The spectra of voiced sounds lie predominantly at or below about 1 kHz. The spectra of unvoiced sounds lie predominantly at or above about 2 kHz. It is known to determine the lower- and higher-frequency energy components contained in a sound or sound element, to compare these energy components, and to use the result of the comparison to make a voiced-unvoiced decision. Since the distributions relative to voiced and unvoiced segments are overlapped, false decisions are liable to occur. The invention is predicated on the fact that a change from a voiced sound to an unvoiced sound or vice versa always produces a clear shift of the spectrum, and that without such a change, there is no such clear shift. From the lower-­ and higher-frequency energy components, a measure of the location of the spectral centroid is derived which is used for a first decision. Based on the difference between two successive measures, a second decision is made by which the first can be corrected.

Description

The present invention relates to a method of and an arrangement for distinguishing between voiced and unvoiced speech elements as set forth in the preambles of claims 1 and 5, respectively.
Speech analysis, whether for speech recognition, speaker recognition, speech synthesis, or reduction of the redundancy of a data stream representing speech, involves the step of extracting the essential features, which are compared with known patterns, for example. Such speech parameters are vocal tract parameters, beginnings and endings of words, pauses, spectra, stress patterns, loudness; general pitch, talking speed, intonation, and not least the discrimination between voiced and unvoiced sounds.
Ihe first step involved in speech analysis is, as a rule, the separation of the speech-data stream to be analyzed into speech elements each having a duration of about 10 to 30 ms. These speech elements, commonly called "frames", are so short that even short sounds are divided into several speech elements, which is a prerequisite for a reliable analysis.
An important feature in many, if not all languages is the occurrence of voiced and unvoiced sounds. Voiced sounds are characterized by a spectrum which contains mainly the lower frequencies of the human voice. Unvoiced, crackling, sibilant, fricative sounds are characterized by a spectrum which contains mainly the higher frequencies of the human voice. This fact is generally used to distinguish between voiced and unvoiced sounds or elements thereof.

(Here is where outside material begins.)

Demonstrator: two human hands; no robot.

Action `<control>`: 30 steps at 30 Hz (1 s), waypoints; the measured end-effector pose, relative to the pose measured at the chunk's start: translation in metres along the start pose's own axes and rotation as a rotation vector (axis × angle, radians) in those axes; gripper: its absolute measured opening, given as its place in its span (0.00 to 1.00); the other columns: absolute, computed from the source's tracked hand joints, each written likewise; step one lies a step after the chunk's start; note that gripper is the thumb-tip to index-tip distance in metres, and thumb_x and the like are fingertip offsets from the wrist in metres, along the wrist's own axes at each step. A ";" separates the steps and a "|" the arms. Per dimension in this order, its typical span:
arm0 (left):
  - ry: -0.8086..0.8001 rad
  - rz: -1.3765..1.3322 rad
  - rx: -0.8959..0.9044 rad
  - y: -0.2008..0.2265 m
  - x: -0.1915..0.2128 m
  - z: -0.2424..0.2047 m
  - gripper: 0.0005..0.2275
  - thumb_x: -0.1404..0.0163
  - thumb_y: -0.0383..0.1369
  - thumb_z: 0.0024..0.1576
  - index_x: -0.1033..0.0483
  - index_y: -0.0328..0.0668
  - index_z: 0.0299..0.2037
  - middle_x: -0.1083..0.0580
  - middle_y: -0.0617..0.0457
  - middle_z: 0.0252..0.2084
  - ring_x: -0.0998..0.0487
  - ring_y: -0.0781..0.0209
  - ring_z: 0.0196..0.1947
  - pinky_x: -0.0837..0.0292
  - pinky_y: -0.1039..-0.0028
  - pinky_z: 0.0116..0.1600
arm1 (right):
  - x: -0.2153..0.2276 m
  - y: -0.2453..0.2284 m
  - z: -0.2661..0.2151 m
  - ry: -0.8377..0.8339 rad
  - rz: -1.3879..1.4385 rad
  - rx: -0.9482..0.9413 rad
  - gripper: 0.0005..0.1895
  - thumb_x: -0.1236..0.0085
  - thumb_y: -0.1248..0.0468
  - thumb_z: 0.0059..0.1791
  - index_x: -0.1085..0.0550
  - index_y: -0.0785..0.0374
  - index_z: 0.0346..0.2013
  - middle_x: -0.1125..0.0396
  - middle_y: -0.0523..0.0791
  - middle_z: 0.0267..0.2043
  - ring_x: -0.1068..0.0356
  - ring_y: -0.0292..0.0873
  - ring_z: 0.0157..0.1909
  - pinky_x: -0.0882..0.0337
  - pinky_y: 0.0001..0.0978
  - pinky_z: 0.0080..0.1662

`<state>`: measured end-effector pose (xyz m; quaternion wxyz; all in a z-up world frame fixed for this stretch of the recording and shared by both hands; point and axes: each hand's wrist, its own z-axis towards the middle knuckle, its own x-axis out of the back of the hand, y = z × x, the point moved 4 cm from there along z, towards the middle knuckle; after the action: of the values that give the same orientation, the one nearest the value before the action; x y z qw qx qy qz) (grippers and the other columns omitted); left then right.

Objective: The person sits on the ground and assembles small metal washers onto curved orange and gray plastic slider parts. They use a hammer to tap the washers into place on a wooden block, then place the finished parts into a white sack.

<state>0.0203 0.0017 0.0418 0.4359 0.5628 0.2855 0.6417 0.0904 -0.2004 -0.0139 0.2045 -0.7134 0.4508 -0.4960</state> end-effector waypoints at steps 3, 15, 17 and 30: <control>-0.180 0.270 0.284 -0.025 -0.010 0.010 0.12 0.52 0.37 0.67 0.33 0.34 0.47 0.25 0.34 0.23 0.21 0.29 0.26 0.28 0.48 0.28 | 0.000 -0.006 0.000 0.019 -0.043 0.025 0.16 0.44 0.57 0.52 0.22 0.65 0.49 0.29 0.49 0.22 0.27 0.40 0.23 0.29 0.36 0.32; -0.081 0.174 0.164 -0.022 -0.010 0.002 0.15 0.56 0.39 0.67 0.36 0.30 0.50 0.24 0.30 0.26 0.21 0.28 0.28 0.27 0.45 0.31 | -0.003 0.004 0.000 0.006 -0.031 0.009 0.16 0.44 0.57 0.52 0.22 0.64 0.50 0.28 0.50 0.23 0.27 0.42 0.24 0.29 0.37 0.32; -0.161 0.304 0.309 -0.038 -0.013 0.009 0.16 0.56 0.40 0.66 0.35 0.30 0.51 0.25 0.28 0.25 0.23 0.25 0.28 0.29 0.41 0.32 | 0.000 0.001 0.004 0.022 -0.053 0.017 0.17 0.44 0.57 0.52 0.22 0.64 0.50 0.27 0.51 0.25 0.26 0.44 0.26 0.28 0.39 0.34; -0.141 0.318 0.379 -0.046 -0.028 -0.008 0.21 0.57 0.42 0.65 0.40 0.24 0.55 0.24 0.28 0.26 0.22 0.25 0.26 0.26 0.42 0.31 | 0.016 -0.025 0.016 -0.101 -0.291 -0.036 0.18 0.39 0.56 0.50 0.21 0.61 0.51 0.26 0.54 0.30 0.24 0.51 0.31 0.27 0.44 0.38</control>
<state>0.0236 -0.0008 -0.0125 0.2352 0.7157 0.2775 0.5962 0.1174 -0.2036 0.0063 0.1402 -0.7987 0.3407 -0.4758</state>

A simple arrangement for this purpose is given in S.G. Knorr, "Reliable Voiced/Unvoiced Decision", IEEE Transactions on Acoustics, Speech, and Signal Processing, VOL. ASSP-27, No. 3, June 1979, pp. 263-267.
It is also known, however, that the location of the spectrum alone, characterized, for example, by the location of the spectral centroid, does not suffice to distinguish between voiced and unvoiced sounds, because in practice, the boundaries are fluid. From U.S. Patent 4,589,131, corresponding to EP-B1-0 076 233, it is known to use additional, different criteria for this decision.
It is the object of the invention to make the decision more reliable without having to evaluate the speech elements for any further criteria.
This object is attained by a method as claimed in claim 1 and by an arrangement aS claimed in claim 5. Further advantageous aspects of the invention are set forth in the subclaims.
The invention is predicated on the fact that a change from a voiced sound to an unvoiced sound or vice versa normally produces a clear shift of the spectrum, and that without such a change, there is no such clear shift.
To implement the invention, a measure of the location of the spectral centroid is derived from the lower- and higher-frequency energy components (below about 1 kHz and above about 2 kHz, respectively) and used for a first decision. Based on the difference between two successive measures, a second decision is made by which the first can be corrected.
An embodiment of the invention will now be explained in greater detail with reference to the accompanying drawings, in which
  • Fig. 1 is a block diagram of an arrangement for distinguishing between voiced and unvoiced speech elements, and
  • Fig. 2 is a flowchart representing one possible mode of operation of the evaluating circuit of Fig. 1.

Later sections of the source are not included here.